Upon arriving in Sucre, I called my friend Sonia and was taken to the home of some YWAMers nearby. This was my reason for being here - to work in this home and help the King's Kids branch of YWAM develop their own web site.

City of Sucre
Looking down on the city of Sucre from its highest point.

This family was different to most Bolivian families. Their mother was Austrian and the kids had faces that looked like gringos (foreigners). Their father was Bolivian and they had lived in Bolivia most of their lives, so they were truly Bolivian, with the combined hospitality of both the Austrians and the Bolivians. Rather than resting after such arduous travel, I decided to press on with the work as Sonia was leaving in the afternoon and we needed her assistance in some of the things that we were doing. We achieved a lot in that day. Sonia left in the late afternoon, at which point I was given a motorcycle tour around the town and then dropped off down near the university. From here I wandered back down the streets, stopping at various places until I made my way to the central plaza.

Central plaza
The central plaza by night.

In the central plaza a young boy around 10 years old asked if he could clean my shoes. We got chatting and he told me about how his dad worked in another part of the country and sent him here to go to school, and how his mum was not around so he had to work for the money to feed and clothe himself. Not once did this boy put on the begging face that I had seen in so many others, but he persisted in asking for food, so I took him to a nearby eatery and purchased him a meal. The waitress serving at the time already knew him, and warned me that he would go out onto the streets with the food and sell it again rather than eating it. This was a ploy that I had not yet been aware of. She told me that she would make sure he stayed there and ate the food for himself.

begging boy
The young lad that asked me for food in the plaza.

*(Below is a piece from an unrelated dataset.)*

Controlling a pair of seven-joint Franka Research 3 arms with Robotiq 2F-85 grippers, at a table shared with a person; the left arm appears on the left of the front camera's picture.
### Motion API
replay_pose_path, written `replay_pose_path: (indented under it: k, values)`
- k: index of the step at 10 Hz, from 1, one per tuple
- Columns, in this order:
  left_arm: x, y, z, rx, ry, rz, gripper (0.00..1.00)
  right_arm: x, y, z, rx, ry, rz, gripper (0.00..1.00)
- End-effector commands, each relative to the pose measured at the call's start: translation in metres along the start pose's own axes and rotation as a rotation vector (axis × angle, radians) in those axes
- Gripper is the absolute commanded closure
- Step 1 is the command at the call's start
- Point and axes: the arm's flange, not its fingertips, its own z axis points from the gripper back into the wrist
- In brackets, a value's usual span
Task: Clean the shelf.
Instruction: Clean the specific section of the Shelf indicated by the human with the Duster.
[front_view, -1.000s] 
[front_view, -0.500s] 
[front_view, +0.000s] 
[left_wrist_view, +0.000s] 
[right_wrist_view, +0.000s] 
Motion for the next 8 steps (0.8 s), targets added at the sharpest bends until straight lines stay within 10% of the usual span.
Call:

The next day was another day of work, with a lot of work on the web site and also training up the guy that was going to do much of the work on it. Just before lunch I ran down to the bus terminal, only several blocks away to purchase a ticket, and was dumbfounded at how unfit I was in not even being able to run a couple of blocks without gasping for air. It was only as I was struggling along on the return leg that I realised that we were in a city at a very high altitude, which was probably causing these symptoms. That evening I left the family, thanking them for their hospitality and boarding my overnight bus to Santa Cruz. My time in Sucre had been extremely short, leaving me with a desire to return one day and discover more of this interesting little town. Now I was looking onward to the large city of Santa Cruz.